La leggenda della babysitter racconta di una ragazza adolescente che, mentre i bambini che sta curando dormono al piano di sopra, riceve diverse telefonate da uno sconosciuto. L’uomo le intima in più occasioni di controllare i bambini, ma la ragazza decide di contattare per precauzione la polizia. Senza entrare maggiormente nel dettaglio della leggenda per non rovinare il plot del film, Black Christmas ne riprende come anticipato la struttura, mutandone però sensibilmente il contesto. Al centro dell’opera, infatti, vi è una confraternita studentesca in pausa dagli studi per il periodo natalizio. Una sera, mentre i ragazzi e le ragazze festeggiano, una figura si introduce nell’edificio e assassina una studentessa, Clare (Lynne Griffin), nascondendo il suo corpo nell’attico. Durante la festa, inoltre, gli studenti vengono sorpresi da una telefonata anonima proveniente dalla casa stessa, una chiamata dai toni volgari e scurrili ai quali una delle ragazze, Barbara, risponde per le rime. A partire da questo momento, le ragazze della confraternita finiranno per diventare una dopo l’altra delle possibili vittime per l’efferato serial killer.

Black Christmas

Il film di Clark è uno dei primi esempi di slasher movie. Oltre a proporre un’architettura narrativa tale da assumere i tratti di una forma ideale che può essere plasmata e riplasmata per sfruttarne i concetti e il successo (particolarità che diventerà poi realtà), è anche – proprio per il fatto di essere un’opera talmente eccellente strutturalmente da rendersi sottoponibile a riduzione formulaica – un grande film, trainato in particolar modo dalle ottime prove attoriali del suo cast. Da segnalare è soprattutto l’interpretazione nel ruolo di Barbara di Margot Kidder, la futura Lois Lane negli adattamenti di Superman realizzati tra il 1979 e il 1987, già nota per la sua incredibile performance nell’hitchcockiano Le due sorelle (Brian De Palma, 1973), e l’interpretazione del protagonista di 2001: Odissea nello spazio (Stanley Kubrick, 1968), Keir Dullea, nei panni di un altro dei ragazzi della confraternita, Peter.
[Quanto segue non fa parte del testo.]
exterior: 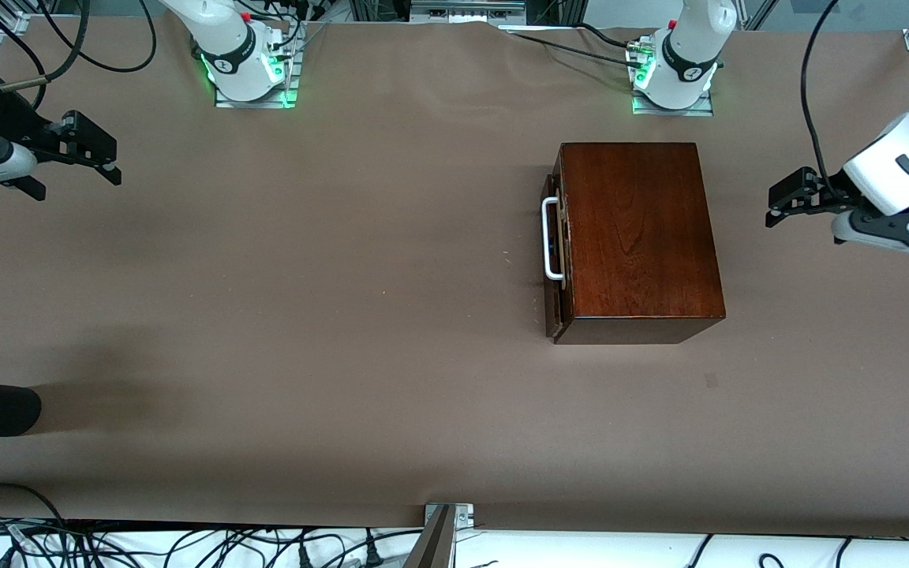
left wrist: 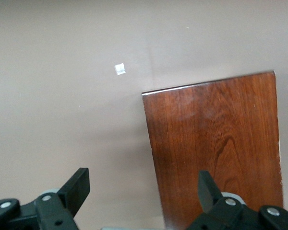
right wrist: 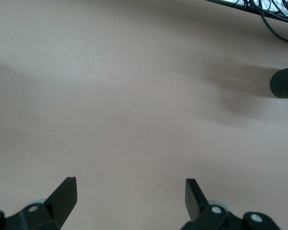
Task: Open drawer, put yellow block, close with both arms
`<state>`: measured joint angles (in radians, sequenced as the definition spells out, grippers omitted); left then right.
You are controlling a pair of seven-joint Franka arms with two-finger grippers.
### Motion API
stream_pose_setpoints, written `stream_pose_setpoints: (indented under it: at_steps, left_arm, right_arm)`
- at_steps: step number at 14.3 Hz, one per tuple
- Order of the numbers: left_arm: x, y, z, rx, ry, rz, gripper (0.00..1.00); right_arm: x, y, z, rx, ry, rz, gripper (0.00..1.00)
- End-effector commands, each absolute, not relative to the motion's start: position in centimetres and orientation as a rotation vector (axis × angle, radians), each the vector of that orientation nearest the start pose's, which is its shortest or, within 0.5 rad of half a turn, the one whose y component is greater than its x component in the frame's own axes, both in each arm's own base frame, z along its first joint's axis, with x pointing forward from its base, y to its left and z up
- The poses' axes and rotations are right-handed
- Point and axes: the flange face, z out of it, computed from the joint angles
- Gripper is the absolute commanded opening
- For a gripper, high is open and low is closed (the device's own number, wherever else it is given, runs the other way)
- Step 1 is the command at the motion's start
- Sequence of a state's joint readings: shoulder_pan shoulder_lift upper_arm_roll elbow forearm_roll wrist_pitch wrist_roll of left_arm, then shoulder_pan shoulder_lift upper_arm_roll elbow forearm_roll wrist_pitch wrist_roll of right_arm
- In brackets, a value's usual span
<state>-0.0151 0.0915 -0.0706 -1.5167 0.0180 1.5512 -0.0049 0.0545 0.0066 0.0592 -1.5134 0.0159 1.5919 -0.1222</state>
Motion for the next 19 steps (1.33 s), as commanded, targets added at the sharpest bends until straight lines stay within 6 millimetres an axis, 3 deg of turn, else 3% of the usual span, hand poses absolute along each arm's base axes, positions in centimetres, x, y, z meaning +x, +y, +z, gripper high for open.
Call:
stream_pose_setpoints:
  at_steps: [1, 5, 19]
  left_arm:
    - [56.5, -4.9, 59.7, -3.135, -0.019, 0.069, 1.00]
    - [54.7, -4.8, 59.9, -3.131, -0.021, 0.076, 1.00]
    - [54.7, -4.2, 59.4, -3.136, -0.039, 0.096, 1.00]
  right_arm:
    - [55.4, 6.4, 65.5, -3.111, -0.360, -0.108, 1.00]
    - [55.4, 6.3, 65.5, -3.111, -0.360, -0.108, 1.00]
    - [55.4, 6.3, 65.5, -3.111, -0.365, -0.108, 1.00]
Black Christmas è dunque l’archetipo perfetto dello slasher, antesignano di una serie di elementi che diventeranno poi dei veri e propri tratti caratteristici per il genere: un gruppo di persone che viene lentamente eliminato da un assassino disturbato e semi-immortale, un enigma che per la polizia appare come irrisolvibile, telefoni che squillano in diverse occasioni per richiamare la presenza ossessiva del killer, così come le riprese in soggettiva dello stesso killer volte ad esibire la sua personalità malata attraverso una precisa ecletticità visiva. Allo stesso tempo, vi è anche il ricorso ad un insieme di peculiarità che a visione ultimata e nell’esame complessivo della trama del film si presenterà come incompleto, alimentando uno specifico desiderio creativo che vede nell’horror delle potenzialità tali da far sì che l’esperienza cinematografica non si concluda con il film stesso ma prosegua nel reale: reale dal quale trae, a monte, le proprie narrazioni, innervandosi profondamente nella coscienza spettatoriale.